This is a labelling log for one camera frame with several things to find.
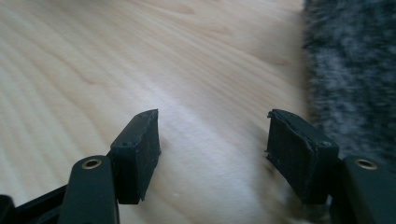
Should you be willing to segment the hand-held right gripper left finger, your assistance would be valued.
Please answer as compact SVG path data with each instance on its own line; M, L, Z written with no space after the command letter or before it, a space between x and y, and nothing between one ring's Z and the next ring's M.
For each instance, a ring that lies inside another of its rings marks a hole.
M161 155L157 109L135 115L110 146L115 189L120 204L145 200Z

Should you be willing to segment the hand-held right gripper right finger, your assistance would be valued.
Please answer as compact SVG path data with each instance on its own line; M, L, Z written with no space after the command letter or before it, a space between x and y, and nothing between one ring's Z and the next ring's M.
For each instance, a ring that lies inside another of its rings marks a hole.
M273 109L268 118L271 121L267 160L286 178L303 203L326 203L329 172L338 159L339 146L288 111Z

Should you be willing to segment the grey fuzzy scarf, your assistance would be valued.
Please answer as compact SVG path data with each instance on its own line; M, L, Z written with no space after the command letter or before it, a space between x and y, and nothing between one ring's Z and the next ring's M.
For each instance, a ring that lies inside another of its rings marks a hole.
M314 123L396 175L396 0L305 0Z

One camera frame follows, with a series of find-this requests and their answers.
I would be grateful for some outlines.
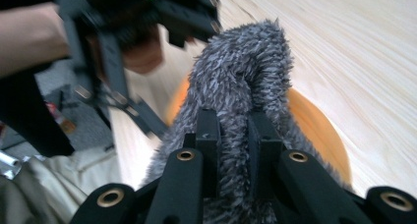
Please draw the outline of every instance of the light wood surface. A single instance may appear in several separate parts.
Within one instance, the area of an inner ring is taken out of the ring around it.
[[[345,144],[353,188],[388,185],[417,196],[417,0],[220,0],[225,29],[264,19],[286,30],[294,87],[329,118]],[[132,96],[162,116],[203,45],[164,42],[165,63],[128,73]],[[137,188],[157,140],[111,111],[127,184]]]

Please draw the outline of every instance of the wooden floor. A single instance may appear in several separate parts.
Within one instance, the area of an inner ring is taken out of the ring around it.
[[[220,0],[225,29],[279,19],[295,58],[293,85],[341,136],[360,196],[372,186],[417,196],[417,0]],[[132,94],[160,115],[203,45],[165,43],[149,76],[128,73]],[[137,187],[157,140],[112,111],[122,176]]]

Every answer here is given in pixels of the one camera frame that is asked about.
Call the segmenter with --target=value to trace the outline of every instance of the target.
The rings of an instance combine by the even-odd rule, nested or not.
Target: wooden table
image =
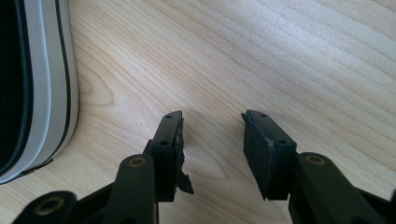
[[[78,69],[76,132],[51,165],[0,187],[1,223],[47,192],[82,198],[182,110],[195,195],[161,223],[290,223],[264,202],[240,114],[269,114],[353,185],[396,188],[396,4],[376,1],[69,1]]]

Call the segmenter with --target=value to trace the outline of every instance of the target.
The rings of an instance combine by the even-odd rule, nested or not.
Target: light wood grain surface
[[[394,1],[70,0],[69,13],[78,126],[51,165],[0,187],[1,223],[47,192],[112,182],[179,109],[195,195],[161,204],[161,223],[291,223],[248,168],[247,109],[355,186],[386,199],[396,188]]]

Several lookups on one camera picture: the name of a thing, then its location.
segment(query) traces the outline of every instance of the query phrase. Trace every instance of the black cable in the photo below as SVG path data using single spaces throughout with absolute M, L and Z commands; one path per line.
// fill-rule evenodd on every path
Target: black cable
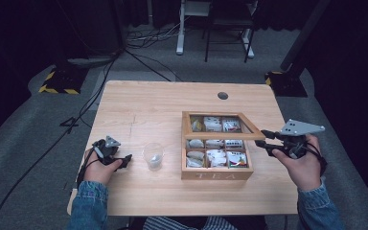
M 112 61 L 114 56 L 115 55 L 112 55 L 111 57 L 105 60 L 97 60 L 97 61 L 89 61 L 87 63 L 73 63 L 73 64 L 76 65 L 80 69 L 96 68 L 96 67 L 100 67 L 100 66 L 109 64 Z
M 170 38 L 172 38 L 173 36 L 176 36 L 178 34 L 172 34 L 172 35 L 168 35 L 169 33 L 173 32 L 175 33 L 179 28 L 178 28 L 179 24 L 173 26 L 170 29 L 165 29 L 167 30 L 164 34 L 161 34 L 161 30 L 158 31 L 158 33 L 156 34 L 151 34 L 148 33 L 148 35 L 144 35 L 141 37 L 137 37 L 137 38 L 132 38 L 132 39 L 136 39 L 137 41 L 139 41 L 141 38 L 143 38 L 143 42 L 141 45 L 135 45 L 135 44 L 131 44 L 128 43 L 127 47 L 131 48 L 131 49 L 142 49 L 142 48 L 148 48 L 151 45 L 153 45 L 154 43 L 156 43 L 157 41 L 165 41 L 168 40 Z
M 287 230 L 288 229 L 288 216 L 285 215 L 285 226 L 283 228 L 284 230 Z
M 313 144 L 311 144 L 310 142 L 307 142 L 307 145 L 309 145 L 309 146 L 313 147 L 313 148 L 315 149 L 316 153 L 317 153 L 319 156 L 321 156 L 321 152 L 320 152 L 320 151 L 319 151 L 319 149 L 317 149 Z
M 133 58 L 137 59 L 140 63 L 142 63 L 143 65 L 145 65 L 146 67 L 148 67 L 152 72 L 154 72 L 155 74 L 157 74 L 158 76 L 162 77 L 163 79 L 167 80 L 167 81 L 171 81 L 170 79 L 166 78 L 165 76 L 163 76 L 162 74 L 160 74 L 159 72 L 157 72 L 156 70 L 154 70 L 153 68 L 151 68 L 150 66 L 146 65 L 145 62 L 143 62 L 141 59 L 139 59 L 137 56 L 135 56 L 133 53 L 129 52 L 128 50 L 125 50 L 128 54 L 130 54 Z
M 117 59 L 117 57 L 115 57 L 113 60 L 112 60 L 112 62 L 111 62 L 111 64 L 109 65 L 109 68 L 108 68 L 108 70 L 107 70 L 107 72 L 106 72 L 106 76 L 105 76 L 105 78 L 104 78 L 104 81 L 106 80 L 106 78 L 107 78 L 107 75 L 109 74 L 109 70 L 110 70 L 110 68 L 112 67 L 112 65 L 113 65 L 113 63 L 115 62 L 115 60 Z M 6 202 L 6 200 L 8 199 L 8 197 L 11 195 L 11 193 L 14 191 L 14 189 L 17 187 L 17 185 L 26 177 L 26 175 L 56 146 L 56 144 L 58 144 L 58 142 L 65 136 L 65 134 L 67 134 L 68 133 L 68 131 L 74 126 L 74 124 L 81 118 L 81 116 L 86 112 L 86 111 L 88 111 L 88 109 L 89 109 L 89 107 L 91 107 L 91 105 L 93 104 L 93 102 L 95 102 L 95 100 L 94 101 L 92 101 L 92 103 L 88 106 L 88 107 L 86 107 L 85 109 L 84 109 L 84 111 L 83 111 L 83 113 L 82 114 L 80 114 L 80 116 L 77 118 L 77 119 L 75 119 L 73 122 L 72 122 L 72 124 L 56 139 L 56 141 L 53 143 L 53 145 L 51 145 L 31 166 L 30 166 L 30 168 L 28 168 L 27 170 L 26 170 L 26 172 L 24 172 L 23 173 L 23 175 L 14 183 L 14 185 L 11 187 L 11 189 L 8 191 L 8 193 L 5 195 L 5 197 L 4 197 L 4 199 L 1 201 L 1 203 L 0 203 L 0 211 L 1 211 L 1 209 L 2 209 L 2 207 L 4 206 L 4 204 L 5 204 L 5 202 Z
M 100 161 L 100 160 L 99 159 L 96 159 L 94 161 L 91 161 L 87 166 L 85 166 L 85 168 L 88 168 L 92 163 L 97 162 L 97 161 Z
M 318 159 L 322 157 L 321 154 L 319 153 L 319 150 L 316 149 L 315 146 L 313 146 L 311 143 L 307 143 L 307 145 L 310 145 L 311 147 L 314 147 L 315 150 L 312 150 L 312 149 L 306 148 L 306 147 L 301 147 L 301 149 L 309 151 L 310 153 L 314 154 L 316 156 L 316 158 L 318 158 Z
M 145 39 L 146 37 L 150 37 L 153 35 L 167 35 L 173 28 L 159 30 L 158 34 L 151 34 L 154 30 L 142 30 L 142 31 L 130 31 L 127 34 L 127 41 L 138 41 L 141 39 Z M 143 32 L 150 31 L 147 35 L 144 35 Z
M 80 34 L 78 33 L 77 29 L 74 27 L 73 22 L 71 21 L 70 17 L 67 15 L 67 13 L 65 12 L 64 7 L 62 7 L 62 5 L 59 3 L 58 0 L 56 0 L 58 7 L 61 9 L 61 12 L 64 14 L 65 18 L 67 19 L 68 23 L 70 24 L 71 28 L 74 31 L 74 34 L 77 36 L 77 38 L 80 40 L 80 42 L 82 42 L 82 44 L 90 51 L 92 51 L 93 53 L 97 54 L 97 55 L 107 55 L 107 56 L 113 56 L 115 55 L 115 53 L 117 53 L 118 51 L 115 51 L 115 53 L 103 53 L 100 51 L 100 49 L 93 49 L 91 48 L 89 45 L 87 45 L 85 43 L 85 41 L 82 39 L 82 37 L 80 36 Z
M 137 57 L 141 57 L 141 58 L 147 58 L 147 59 L 150 59 L 152 61 L 155 61 L 157 63 L 159 63 L 161 66 L 165 67 L 166 69 L 168 69 L 170 72 L 172 72 L 172 74 L 175 75 L 176 78 L 178 78 L 180 81 L 183 81 L 179 76 L 177 76 L 177 74 L 172 70 L 170 69 L 168 66 L 166 66 L 165 64 L 161 63 L 160 61 L 156 60 L 156 59 L 153 59 L 153 58 L 150 58 L 150 57 L 146 57 L 146 56 L 141 56 L 141 55 L 136 55 L 136 54 L 133 54 Z
M 82 111 L 84 110 L 84 108 L 89 104 L 89 102 L 91 102 L 91 100 L 93 100 L 93 98 L 94 97 L 96 97 L 96 99 L 98 98 L 98 96 L 97 95 L 99 95 L 100 94 L 100 92 L 103 90 L 103 88 L 104 88 L 104 84 L 106 83 L 106 79 L 107 79 L 107 73 L 105 72 L 105 69 L 106 69 L 106 67 L 107 67 L 107 65 L 103 68 L 103 75 L 104 75 L 104 77 L 103 77 L 103 82 L 101 83 L 101 85 L 100 85 L 100 87 L 98 88 L 98 90 L 97 90 L 97 92 L 95 92 L 92 96 L 91 96 L 91 98 L 82 106 L 82 108 L 81 108 L 81 110 L 80 110 L 80 119 L 81 119 L 81 121 L 84 123 L 84 124 L 86 124 L 88 127 L 92 127 L 91 125 L 89 125 L 88 123 L 86 123 L 83 119 L 82 119 Z
M 91 162 L 91 163 L 89 163 L 88 165 L 87 165 L 87 163 L 88 163 L 88 160 L 89 160 L 89 158 L 91 157 L 91 155 L 92 155 L 92 152 L 94 152 L 94 148 L 91 148 L 91 150 L 88 152 L 88 155 L 85 157 L 85 159 L 84 159 L 84 161 L 83 161 L 83 164 L 81 165 L 81 167 L 80 167 L 80 170 L 79 170 L 79 174 L 78 174 L 78 176 L 77 176 L 77 189 L 80 187 L 80 184 L 82 183 L 82 181 L 83 181 L 83 178 L 84 178 L 84 176 L 85 176 L 85 171 L 86 171 L 86 168 L 88 168 L 88 166 L 90 166 L 92 163 L 94 163 L 95 161 L 93 161 L 93 162 Z

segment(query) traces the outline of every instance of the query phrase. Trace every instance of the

■ Exercise aim
Count every line of the listing holding the string "traces". Reply with the total alone.

■ Solution to this exercise
2